Olive trees in France have for the first time been detected with the deadly Xylella fastidiosa bacteria, which has already destroyed more than a million trees in Italy.
France's agriculture ministry said that two decorative olive trees in southern France - one in Antibes and the other in Menton - had been found to be infected, local media RFI reported.
It described the development as a "health threat for agricultural production".
It’s the first time the bacteria has been identified on an olive tree in France, although the disease was found on other plants in southern France and on the island of Corsica in 2015.

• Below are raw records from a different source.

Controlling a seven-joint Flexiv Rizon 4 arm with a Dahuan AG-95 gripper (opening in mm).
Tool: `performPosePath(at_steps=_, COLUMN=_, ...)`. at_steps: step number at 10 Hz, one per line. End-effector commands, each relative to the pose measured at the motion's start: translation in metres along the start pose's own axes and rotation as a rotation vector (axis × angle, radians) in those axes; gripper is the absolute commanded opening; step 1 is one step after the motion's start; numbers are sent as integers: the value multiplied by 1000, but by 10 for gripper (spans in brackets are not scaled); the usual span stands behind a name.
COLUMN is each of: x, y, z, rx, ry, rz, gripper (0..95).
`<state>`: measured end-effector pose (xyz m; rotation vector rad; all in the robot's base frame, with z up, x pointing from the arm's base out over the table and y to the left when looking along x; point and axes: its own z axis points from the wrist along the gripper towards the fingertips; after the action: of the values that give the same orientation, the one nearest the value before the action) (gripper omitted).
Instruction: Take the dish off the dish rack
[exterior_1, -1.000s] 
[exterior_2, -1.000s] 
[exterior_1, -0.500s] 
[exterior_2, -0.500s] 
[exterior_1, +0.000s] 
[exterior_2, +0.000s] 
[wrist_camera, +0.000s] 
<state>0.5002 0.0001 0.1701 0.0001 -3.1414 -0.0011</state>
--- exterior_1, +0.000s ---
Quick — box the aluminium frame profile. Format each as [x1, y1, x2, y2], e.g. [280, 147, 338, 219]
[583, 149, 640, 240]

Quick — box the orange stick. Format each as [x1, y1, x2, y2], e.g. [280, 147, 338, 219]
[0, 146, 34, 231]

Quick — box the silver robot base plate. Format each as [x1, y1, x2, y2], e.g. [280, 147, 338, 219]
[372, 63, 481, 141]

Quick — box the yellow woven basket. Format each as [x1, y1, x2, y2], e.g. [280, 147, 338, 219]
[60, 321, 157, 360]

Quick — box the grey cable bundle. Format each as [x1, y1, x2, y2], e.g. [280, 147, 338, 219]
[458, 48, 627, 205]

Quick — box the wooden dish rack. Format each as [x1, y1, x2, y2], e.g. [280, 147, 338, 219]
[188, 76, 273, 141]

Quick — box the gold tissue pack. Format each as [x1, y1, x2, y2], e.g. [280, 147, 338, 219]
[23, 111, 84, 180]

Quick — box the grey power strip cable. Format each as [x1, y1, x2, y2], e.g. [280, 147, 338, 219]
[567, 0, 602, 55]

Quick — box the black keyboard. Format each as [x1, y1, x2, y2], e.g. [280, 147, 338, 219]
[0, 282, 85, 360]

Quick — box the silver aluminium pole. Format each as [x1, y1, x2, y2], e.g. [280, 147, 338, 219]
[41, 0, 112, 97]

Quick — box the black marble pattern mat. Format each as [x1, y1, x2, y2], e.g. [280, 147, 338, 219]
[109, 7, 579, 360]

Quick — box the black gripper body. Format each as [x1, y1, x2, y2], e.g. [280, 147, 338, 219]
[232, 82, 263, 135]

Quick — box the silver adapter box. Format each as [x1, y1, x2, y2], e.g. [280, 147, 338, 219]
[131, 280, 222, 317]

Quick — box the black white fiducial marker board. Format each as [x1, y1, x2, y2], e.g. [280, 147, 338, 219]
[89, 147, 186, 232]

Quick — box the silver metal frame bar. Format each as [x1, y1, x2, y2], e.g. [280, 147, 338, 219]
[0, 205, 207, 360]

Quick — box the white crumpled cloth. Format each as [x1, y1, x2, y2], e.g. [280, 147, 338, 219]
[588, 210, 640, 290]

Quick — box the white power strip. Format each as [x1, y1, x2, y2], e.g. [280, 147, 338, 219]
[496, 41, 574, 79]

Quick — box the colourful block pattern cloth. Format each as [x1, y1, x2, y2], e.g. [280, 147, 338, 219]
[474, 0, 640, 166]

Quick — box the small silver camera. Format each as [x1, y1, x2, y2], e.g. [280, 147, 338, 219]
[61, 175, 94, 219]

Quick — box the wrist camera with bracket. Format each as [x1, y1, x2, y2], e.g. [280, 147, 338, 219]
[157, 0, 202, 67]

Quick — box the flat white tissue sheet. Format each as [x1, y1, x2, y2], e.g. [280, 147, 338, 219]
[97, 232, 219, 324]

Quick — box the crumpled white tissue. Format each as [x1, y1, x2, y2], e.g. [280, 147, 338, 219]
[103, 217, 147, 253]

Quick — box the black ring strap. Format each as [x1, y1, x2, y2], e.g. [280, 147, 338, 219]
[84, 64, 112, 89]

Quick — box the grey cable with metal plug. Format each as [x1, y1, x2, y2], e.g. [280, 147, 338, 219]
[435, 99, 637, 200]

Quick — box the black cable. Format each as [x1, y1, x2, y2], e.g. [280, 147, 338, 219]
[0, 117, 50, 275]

The bacteria, which is carried from tree to tree by a little bug, cannot be killed directly and the only way to fight the spread of the disease, known as "olive tree leprosy", is to destroy diseased trees.
The ministry said the two trees would be destroyed in the coming days, and all other plants particularly vulnerable to the bacterium within a five-kilometer radius would be pulled up to try to prevent contamination.
Botanist Anne Breuil described the bacteria as “one of the most dangerous, since there is no way of fighting against it. We can only fight the insects [leafhoppers] that transmit it,” she told 20 Minutes.
Xylella fastidiosa began attacking olive trees in 2013. Countries co-operate in trying to help stop the spread of the disease, but it's complicated. In 2018 the European Commission referred Italy to the Court of Justice for failing to adequately prevent the further spread of the disease in the Apulia region.